Along a two-mile stretch, it’s one destructive scene after another as piles of rocks and crumbled cement litter yards where homes, churches and businesses once stood.

“Things are not easy for us here,” said Yvrose Louis-Jeune, 42, whose house was flattened along with that of several other families in Marceline.

“You plant some plantains and before you can pick them someone steals it. We plant plantains, we plant yams, we plant beans but every time they are ready to harvest, a disaster happens.”

Residents say they feel defeated.

Just up the street, there is more destruction. One mound of rubble was a voudou temple, or peristyle, that belonged to Yolene Vital, a well-known mambo or voudou priestess. The house collapsed, burying her and others who were participating in a dance ritual that had gone well into the night before the early morning earthquake. Two bodies were removed, including that of Vital, but at least 24 other people are still buried underneath the ruins, neighbors say.

Isaac Cadet, 6, plays in front of a collapsed house that is still being used as a shelter in Marceline, Haiti, on Aug. 18, 2021. Isaac was trapped in the rubble for 5 hours after the house collapsed; he was rescued by his family.
Isaac Cadet, 6, plays in front of a collapsed house that is still being used as a shelter in Marceline, Haiti, on Aug. 18, 2021. Isaac was trapped in the rubble for 5 hours after the house collapsed; he was rescued by his family. Jose A Iglesias jiglesias@elnuevoherald.com

“Life was hard before. Now it’s become worse,” said Jean-Privillo Lampy, 49, sitting on the side of the road with two friends, one of them with an injured foot, bloodstain seeping through the bandage, just down from the house. “Every time you hear there is bad weather coming you’re never at ease. The churches, the schools where you would take shelter, they are destroyed.”

There are signs of resilience. At one collapsed house, Isaac Cadet, just 6, played in front of a home that had fallen on him during the quake. He’d been trapped for five hours before his family rescued him.

Still, many people in the isolated villages say it’s as if they’ve been forgotten.

“They don’t remember us over here,” said Loudie Jean-Baptiste, 48. “We don’t exist.”

On Thursday, as a World Food Program helicopter landed in Les Cayes and 13 U.S. Coast Guard helicopters flew the Haitian skies continuing airlifts, the government defended its response, saying it was working non-stop to provide assistance.

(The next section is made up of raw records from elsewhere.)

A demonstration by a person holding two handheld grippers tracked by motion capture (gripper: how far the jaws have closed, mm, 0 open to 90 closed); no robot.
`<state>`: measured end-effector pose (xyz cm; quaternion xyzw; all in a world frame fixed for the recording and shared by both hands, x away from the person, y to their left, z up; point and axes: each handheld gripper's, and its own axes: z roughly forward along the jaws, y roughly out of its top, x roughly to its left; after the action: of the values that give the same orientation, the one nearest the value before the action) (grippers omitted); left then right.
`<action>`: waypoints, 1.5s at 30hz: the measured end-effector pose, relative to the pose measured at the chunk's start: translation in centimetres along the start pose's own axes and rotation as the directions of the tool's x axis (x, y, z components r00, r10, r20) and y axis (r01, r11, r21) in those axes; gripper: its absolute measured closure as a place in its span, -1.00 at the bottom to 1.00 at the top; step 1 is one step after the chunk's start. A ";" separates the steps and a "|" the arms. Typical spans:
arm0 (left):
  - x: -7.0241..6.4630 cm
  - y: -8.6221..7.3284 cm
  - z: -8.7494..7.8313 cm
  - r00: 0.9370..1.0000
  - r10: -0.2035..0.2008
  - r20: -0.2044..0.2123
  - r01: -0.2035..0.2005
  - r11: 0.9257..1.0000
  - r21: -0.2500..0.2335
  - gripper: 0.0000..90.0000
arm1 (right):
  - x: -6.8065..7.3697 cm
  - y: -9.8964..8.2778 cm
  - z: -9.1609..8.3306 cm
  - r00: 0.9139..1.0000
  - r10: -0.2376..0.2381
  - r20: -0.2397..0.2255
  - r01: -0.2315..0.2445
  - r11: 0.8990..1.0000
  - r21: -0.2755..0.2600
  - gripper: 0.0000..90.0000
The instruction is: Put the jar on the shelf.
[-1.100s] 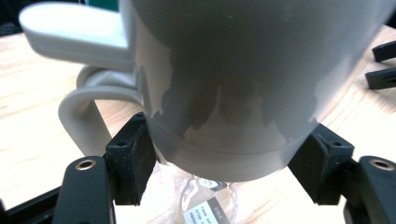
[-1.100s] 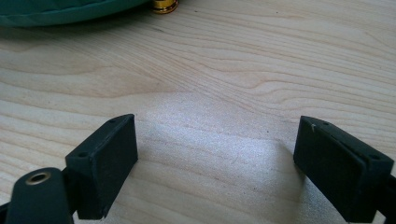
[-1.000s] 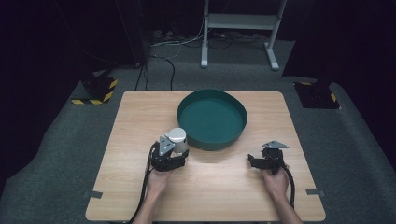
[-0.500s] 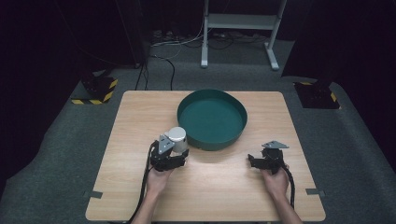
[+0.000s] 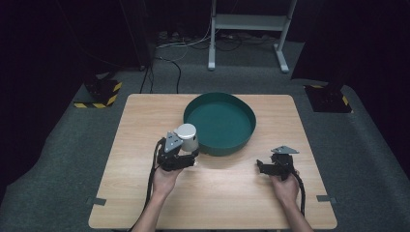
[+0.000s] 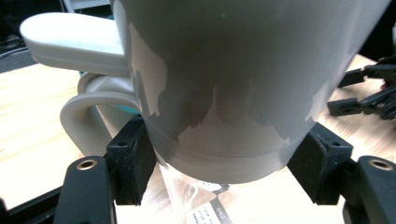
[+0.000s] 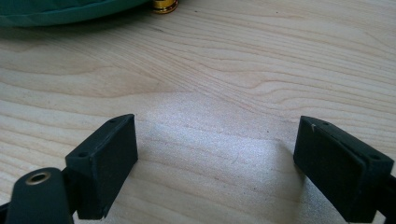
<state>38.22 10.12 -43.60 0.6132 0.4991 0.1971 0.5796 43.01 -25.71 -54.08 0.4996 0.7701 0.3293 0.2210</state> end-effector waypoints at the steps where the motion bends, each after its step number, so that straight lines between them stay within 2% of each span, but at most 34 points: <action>1: -0.1 0.2 0.1 1.000 0.000 0.002 0.000 1.000 -0.001 -0.31 | 0.0 0.0 0.0 1.000 0.001 0.000 -0.001 1.000 0.000 -0.71; 8: -0.7 1.7 0.8 0.999 0.013 0.030 -0.013 1.000 0.008 -0.31 | 0.0 0.0 0.0 1.000 0.001 0.000 -0.001 1.000 0.000 -0.71; 15: -1.1 3.3 1.5 0.999 0.000 0.051 0.000 1.000 -0.006 -0.31 | 0.0 0.0 0.0 1.000 0.001 0.000 -0.001 1.000 0.001 -0.71; 19: -1.2 4.3 2.1 0.999 0.010 0.049 -0.009 1.000 -0.014 -0.31 | 0.0 0.0 0.0 1.000 0.001 0.000 -0.001 1.000 0.000 -0.71; 24: -1.4 5.3 2.8 0.998 -0.003 0.057 0.005 1.000 -0.026 -0.30 | 0.0 0.0 0.0 1.000 0.000 0.000 0.000 1.000 0.000 -0.71; 33: -1.6 6.5 4.9 0.999 0.022 0.041 -0.021 0.999 -0.035 -0.30 | 0.0 0.0 0.0 1.000 0.000 -0.001 0.000 1.000 0.000 -0.71; 34: 0.6 7.4 3.8 0.938 0.339 0.071 -0.347 0.918 0.195 -0.30 | 0.0 0.0 0.0 1.000 0.001 -0.001 -0.001 1.000 -0.001 -0.71; 35: 0.6 7.4 3.8 0.938 0.339 0.071 -0.347 0.918 0.195 -0.30 | 0.0 0.0 0.0 1.000 0.001 -0.001 -0.001 1.000 -0.001 -0.71; 36: -1.4 6.5 5.9 0.999 0.028 0.031 -0.027 0.999 -0.036 -0.30 | 0.0 0.0 0.0 1.000 0.001 0.000 -0.001 1.000 0.000 -0.71; 40: -1.1 6.4 7.3 1.000 0.021 0.011 -0.021 0.999 -0.039 -0.31 | 0.0 0.0 0.0 1.000 0.000 0.000 0.000 1.000 0.000 -0.71; 41: 1.0 7.2 6.0 0.942 0.333 0.043 -0.334 0.920 0.204 -0.30 | 0.0 0.0 0.0 1.000 0.001 0.000 -0.001 1.000 0.000 -0.71; 42: -1.0 6.3 8.0 1.000 0.017 0.002 -0.017 0.999 -0.039 -0.30 | 0.0 0.0 0.0 1.000 0.001 0.000 -0.001 1.000 0.000 -0.71; 44: -0.9 6.2 8.6 1.000 0.027 -0.006 -0.027 0.999 -0.034 -0.30 | 0.0 0.0 0.0 1.000 0.001 0.000 -0.001 1.000 0.000 -0.71; 45: 1.2 6.9 7.3 0.940 0.340 0.028 -0.338 0.917 0.214 -0.30 | 0.0 0.0 0.0 1.000 0.001 -0.001 -0.001 1.000 0.000 -0.71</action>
<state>47.34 8.54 -39.51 0.7486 0.4067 0.2420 0.4644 43.01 -25.71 -54.09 0.4997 0.7700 0.3296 0.2207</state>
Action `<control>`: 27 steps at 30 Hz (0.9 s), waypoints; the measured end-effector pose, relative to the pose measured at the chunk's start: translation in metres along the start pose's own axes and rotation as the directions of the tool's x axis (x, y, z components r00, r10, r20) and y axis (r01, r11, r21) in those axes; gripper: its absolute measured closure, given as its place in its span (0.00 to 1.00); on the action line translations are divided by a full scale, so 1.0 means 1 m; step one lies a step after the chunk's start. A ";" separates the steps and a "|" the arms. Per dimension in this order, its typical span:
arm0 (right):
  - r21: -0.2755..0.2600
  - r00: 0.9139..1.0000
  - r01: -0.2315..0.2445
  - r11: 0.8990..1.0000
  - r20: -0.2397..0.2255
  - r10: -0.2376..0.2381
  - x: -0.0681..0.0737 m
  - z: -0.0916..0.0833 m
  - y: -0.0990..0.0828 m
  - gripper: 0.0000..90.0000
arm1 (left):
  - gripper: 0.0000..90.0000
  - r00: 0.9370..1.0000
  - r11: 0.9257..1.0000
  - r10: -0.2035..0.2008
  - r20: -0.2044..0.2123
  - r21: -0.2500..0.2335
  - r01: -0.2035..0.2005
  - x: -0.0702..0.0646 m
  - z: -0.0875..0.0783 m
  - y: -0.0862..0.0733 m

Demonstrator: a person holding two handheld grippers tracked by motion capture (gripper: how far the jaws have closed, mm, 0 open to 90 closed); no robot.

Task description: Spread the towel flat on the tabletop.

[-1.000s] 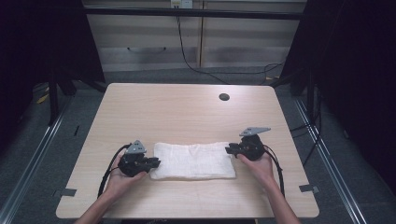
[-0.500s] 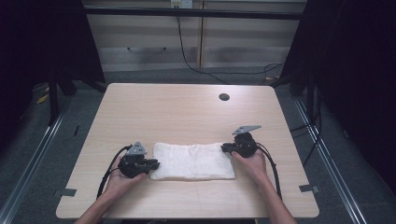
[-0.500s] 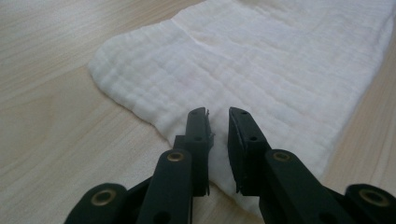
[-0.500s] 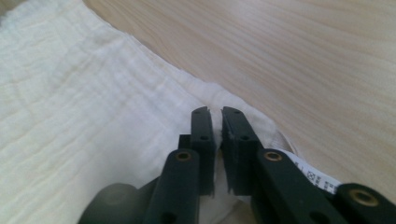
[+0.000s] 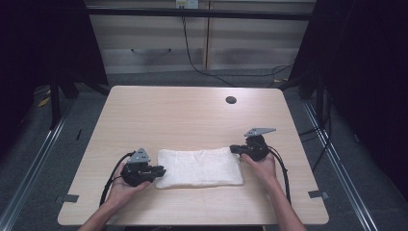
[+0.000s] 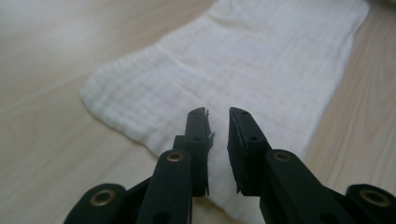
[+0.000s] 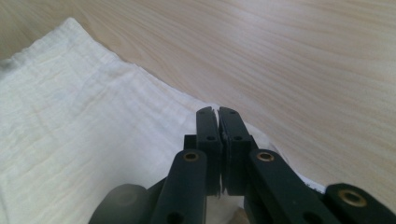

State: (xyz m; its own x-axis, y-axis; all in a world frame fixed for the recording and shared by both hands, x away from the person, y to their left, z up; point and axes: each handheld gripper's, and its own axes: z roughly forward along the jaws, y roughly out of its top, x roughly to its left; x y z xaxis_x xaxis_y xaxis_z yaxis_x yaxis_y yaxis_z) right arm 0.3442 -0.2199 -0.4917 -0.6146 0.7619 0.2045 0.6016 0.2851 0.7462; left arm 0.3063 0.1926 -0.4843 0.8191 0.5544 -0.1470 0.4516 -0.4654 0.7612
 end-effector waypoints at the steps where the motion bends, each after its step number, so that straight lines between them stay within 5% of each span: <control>1: 0.001 1.000 0.000 1.000 0.000 0.000 -0.001 0.002 -0.001 0.98 | 0.85 1.000 1.000 -0.008 -0.015 -0.021 0.008 0.004 -0.003 0.003; 5: 0.025 1.000 0.002 1.000 0.005 -0.002 -0.001 0.006 -0.004 0.98 | 0.84 0.992 0.992 -0.102 -0.080 -0.088 0.095 0.030 -0.006 0.012; 9: 0.028 1.000 -0.004 1.000 0.002 0.004 -0.002 0.009 -0.004 0.98 | 0.83 0.985 0.987 -0.144 -0.095 -0.078 0.137 0.053 0.005 0.015; 13: 0.038 1.000 -0.005 0.999 0.003 0.005 -0.003 0.010 -0.006 0.98 | 0.73 0.982 0.986 -0.167 -0.092 -0.012 0.167 0.067 0.019 0.012; 20: 0.039 1.000 -0.007 0.999 0.009 0.006 -0.002 0.015 -0.008 0.97 | 0.64 0.987 0.990 -0.140 -0.085 0.001 0.140 0.067 0.032 0.015; 27: 0.040 1.000 -0.021 0.999 -0.004 0.021 -0.001 0.016 -0.009 0.97 | 0.68 0.989 0.995 -0.094 -0.114 0.018 0.097 0.058 0.038 0.015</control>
State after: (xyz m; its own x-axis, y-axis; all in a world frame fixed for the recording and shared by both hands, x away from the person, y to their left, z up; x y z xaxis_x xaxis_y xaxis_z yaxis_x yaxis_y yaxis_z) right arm 0.3473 -0.2139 -0.5089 -0.6039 0.7652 0.2229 0.6344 0.2922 0.7156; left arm 0.3744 0.1915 -0.5056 0.7273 0.6708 -0.1450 0.5350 -0.4218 0.7320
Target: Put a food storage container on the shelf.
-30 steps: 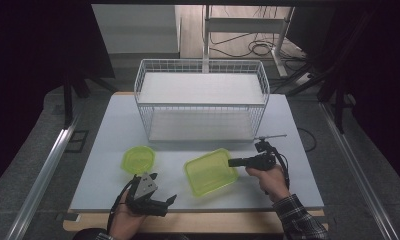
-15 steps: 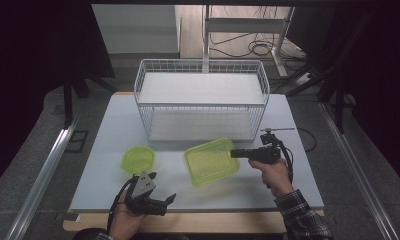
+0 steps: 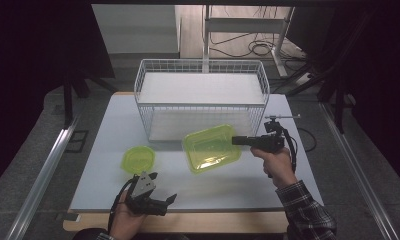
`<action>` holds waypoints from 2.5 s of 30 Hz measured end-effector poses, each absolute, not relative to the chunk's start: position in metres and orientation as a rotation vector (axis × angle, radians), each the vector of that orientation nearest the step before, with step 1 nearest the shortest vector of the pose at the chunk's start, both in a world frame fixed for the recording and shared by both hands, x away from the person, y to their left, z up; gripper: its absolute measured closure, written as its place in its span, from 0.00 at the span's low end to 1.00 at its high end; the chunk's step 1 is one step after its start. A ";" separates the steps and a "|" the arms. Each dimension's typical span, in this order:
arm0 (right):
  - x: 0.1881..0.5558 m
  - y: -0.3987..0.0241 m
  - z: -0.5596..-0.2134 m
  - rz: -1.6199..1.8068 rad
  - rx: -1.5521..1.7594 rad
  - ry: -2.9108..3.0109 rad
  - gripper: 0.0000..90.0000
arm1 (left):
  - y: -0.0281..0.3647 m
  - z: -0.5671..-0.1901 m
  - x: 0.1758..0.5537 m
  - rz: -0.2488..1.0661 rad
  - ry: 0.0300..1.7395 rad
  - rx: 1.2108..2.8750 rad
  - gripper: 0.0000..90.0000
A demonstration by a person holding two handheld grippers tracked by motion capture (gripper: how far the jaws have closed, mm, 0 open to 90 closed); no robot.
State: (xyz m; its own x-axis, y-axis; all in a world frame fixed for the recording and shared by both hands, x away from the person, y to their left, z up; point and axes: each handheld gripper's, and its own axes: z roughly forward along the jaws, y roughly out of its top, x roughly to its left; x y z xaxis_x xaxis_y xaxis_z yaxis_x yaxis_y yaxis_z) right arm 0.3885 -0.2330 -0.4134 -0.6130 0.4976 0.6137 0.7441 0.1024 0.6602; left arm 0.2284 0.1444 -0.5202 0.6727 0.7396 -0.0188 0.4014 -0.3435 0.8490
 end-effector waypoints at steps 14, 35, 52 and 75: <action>0.400 -0.221 -0.380 -1.589 -1.229 -2.164 0.89 | 0.145 -0.520 0.228 0.468 0.886 1.969 0.06; 0.427 -0.212 -0.333 -1.697 -1.275 -2.155 0.89 | 0.146 -0.520 0.229 0.472 0.884 1.966 0.06; 0.452 -0.202 -0.307 -1.791 -1.389 -2.170 0.89 | 0.147 -0.520 0.229 0.466 0.882 1.945 0.05; 0.483 -0.186 -0.314 -1.747 -1.572 -2.168 0.88 | 0.147 -0.519 0.229 0.466 0.873 1.953 0.05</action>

Public works vehicles were out there unblocking roads, some of which were blocked again by boulders brought down by Tropical Depression Grace, and its third convoy was traveling to cities struck by the quake. Since the weekend, hot meals had been delivered, said Jerry Chandler, the head of the Office of Civil Protection.

Still the aid rollout was slow and quake victims’ patience was wearing thin as local volunteers continue to get quake victims to hospitals in the capital with the help of the U.S. Coast Guard, which made news of the two doctors kidnapped in Port-au-Prince especially infuriating for some.

At what used to be St. Agnes Catholic Church, a pair of blue slippers belonging to one of two parishioners who was killed while cleaning the church remains untouched along with the mop she went to get when the ground began to shake.

“Total destruction,” said Father Jean Edy Desravines. He is more worried about the community than his lost church, rectory and school — fearful that the latest tragedy will only plunge an already struggling population deeper into poverty.

This story was originally published August 19, 2021 at 11:26 AM with the headline "‘We don’t exist.’ In Haiti’s isolated villages, there’s fear help may never come."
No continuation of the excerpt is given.